Well. What if the federal funding ban on abortion were suddenly gone? What if clinics could bill Medicaid and other insurers for the actual cost of the procedure? When we throw out Hyde, we throw out the precedent for punishing low income women as well as the people who provide their care. This new Hyde-free landscape opens up countless ways for advocates to pursue funding and negotiate for fair reimbursement—maybe even lobby their legislators for increased resources through Title X and any other avenue they can dream up. The reproductive justice movement has seasoned citizen lobbyists ready to mobilize, and wow have I watched them get things done with my own eyes.

With independent clinics able—finally—to stay afloat while fending off and potentially even being able to challenge some of the 1,075 state-level restrictions on the books, we could even see new clinics opening. Picture it: clinic owners and providers who have wanted to expand their services to other corners of their communities—and new communities!—could do so without perpetually worrying that they’ll have to lay off staff and make calls cancelling appointments knowing those patients have nowhere else to go.
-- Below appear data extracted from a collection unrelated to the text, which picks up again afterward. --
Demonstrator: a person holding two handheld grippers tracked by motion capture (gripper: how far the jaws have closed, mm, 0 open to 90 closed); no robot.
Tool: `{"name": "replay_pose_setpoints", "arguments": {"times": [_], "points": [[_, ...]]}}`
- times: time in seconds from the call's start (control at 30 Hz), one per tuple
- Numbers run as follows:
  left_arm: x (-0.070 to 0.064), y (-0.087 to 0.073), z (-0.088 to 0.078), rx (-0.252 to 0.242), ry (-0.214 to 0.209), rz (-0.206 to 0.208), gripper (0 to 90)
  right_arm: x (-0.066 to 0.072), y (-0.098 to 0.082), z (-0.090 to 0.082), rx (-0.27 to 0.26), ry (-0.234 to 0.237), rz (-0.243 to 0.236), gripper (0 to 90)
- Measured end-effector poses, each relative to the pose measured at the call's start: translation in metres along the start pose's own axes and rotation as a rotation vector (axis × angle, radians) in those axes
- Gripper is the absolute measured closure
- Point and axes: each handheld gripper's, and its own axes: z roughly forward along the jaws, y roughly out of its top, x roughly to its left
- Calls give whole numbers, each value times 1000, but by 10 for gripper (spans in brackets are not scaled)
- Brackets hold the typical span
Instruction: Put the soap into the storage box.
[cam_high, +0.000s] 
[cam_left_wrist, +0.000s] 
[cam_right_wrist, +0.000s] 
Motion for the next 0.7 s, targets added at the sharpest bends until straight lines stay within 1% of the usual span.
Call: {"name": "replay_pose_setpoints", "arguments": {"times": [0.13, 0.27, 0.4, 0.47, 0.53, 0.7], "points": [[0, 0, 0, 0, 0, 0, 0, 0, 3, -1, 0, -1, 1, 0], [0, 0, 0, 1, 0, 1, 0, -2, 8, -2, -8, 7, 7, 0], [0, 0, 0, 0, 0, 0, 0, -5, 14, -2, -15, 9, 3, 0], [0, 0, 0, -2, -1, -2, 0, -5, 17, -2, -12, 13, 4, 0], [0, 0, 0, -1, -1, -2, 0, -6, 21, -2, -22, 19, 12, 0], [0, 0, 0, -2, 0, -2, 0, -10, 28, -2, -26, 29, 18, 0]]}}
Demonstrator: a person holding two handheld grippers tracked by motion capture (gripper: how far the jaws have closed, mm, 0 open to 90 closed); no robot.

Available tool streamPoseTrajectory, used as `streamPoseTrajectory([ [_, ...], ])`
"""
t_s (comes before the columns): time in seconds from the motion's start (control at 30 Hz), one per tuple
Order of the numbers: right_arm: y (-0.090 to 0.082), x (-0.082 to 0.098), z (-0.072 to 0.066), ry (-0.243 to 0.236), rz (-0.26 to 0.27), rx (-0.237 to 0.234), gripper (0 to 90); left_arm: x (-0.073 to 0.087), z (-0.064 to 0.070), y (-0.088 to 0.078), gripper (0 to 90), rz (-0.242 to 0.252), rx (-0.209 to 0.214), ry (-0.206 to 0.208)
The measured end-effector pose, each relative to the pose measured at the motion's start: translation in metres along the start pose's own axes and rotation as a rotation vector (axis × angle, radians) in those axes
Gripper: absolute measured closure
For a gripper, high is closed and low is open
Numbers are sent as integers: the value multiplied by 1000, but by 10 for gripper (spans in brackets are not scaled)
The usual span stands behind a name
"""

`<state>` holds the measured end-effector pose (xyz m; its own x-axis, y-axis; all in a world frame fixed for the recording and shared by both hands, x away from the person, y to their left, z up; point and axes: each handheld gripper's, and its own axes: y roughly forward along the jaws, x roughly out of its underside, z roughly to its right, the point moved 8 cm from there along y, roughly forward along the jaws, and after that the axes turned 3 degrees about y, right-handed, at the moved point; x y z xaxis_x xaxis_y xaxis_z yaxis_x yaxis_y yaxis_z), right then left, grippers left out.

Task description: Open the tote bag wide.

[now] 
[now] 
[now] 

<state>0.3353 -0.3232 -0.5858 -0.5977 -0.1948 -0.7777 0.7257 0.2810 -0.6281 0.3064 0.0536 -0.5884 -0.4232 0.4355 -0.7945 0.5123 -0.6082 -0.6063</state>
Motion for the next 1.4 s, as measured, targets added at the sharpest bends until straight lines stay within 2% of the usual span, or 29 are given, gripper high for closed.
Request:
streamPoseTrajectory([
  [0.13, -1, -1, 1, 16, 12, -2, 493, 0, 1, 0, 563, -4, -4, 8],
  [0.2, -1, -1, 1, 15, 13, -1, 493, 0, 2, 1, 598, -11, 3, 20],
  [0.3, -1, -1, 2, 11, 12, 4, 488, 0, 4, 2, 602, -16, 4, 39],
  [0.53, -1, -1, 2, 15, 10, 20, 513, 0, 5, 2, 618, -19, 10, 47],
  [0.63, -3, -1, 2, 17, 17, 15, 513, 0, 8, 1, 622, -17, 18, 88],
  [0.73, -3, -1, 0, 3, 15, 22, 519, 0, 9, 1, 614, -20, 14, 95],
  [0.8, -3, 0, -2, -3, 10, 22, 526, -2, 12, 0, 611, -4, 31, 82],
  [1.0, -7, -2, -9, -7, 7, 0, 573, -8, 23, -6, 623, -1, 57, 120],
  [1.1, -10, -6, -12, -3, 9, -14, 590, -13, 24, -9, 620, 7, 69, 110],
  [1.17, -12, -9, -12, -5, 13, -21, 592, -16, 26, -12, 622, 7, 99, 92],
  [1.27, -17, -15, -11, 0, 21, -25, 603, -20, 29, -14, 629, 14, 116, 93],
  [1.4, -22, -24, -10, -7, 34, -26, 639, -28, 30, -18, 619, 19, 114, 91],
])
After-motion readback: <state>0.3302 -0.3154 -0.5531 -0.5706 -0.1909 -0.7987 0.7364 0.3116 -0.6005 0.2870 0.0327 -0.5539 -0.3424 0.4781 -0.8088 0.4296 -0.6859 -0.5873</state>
Just dismissing Hyde could open the doors to a trend reversal with the potential to exponentially elevate access to the entire slate of reproductive health services around the country. Since 1991, we’ve lost 75% of surgical abortion clinics; even with a handful of new medication-only facilities, we have only been able to keep 739 total facilities operational. Even if just the 73 clinics (just! ugh) that closed in 2014 were able to reopen, we would increase the total number of providers by 10%.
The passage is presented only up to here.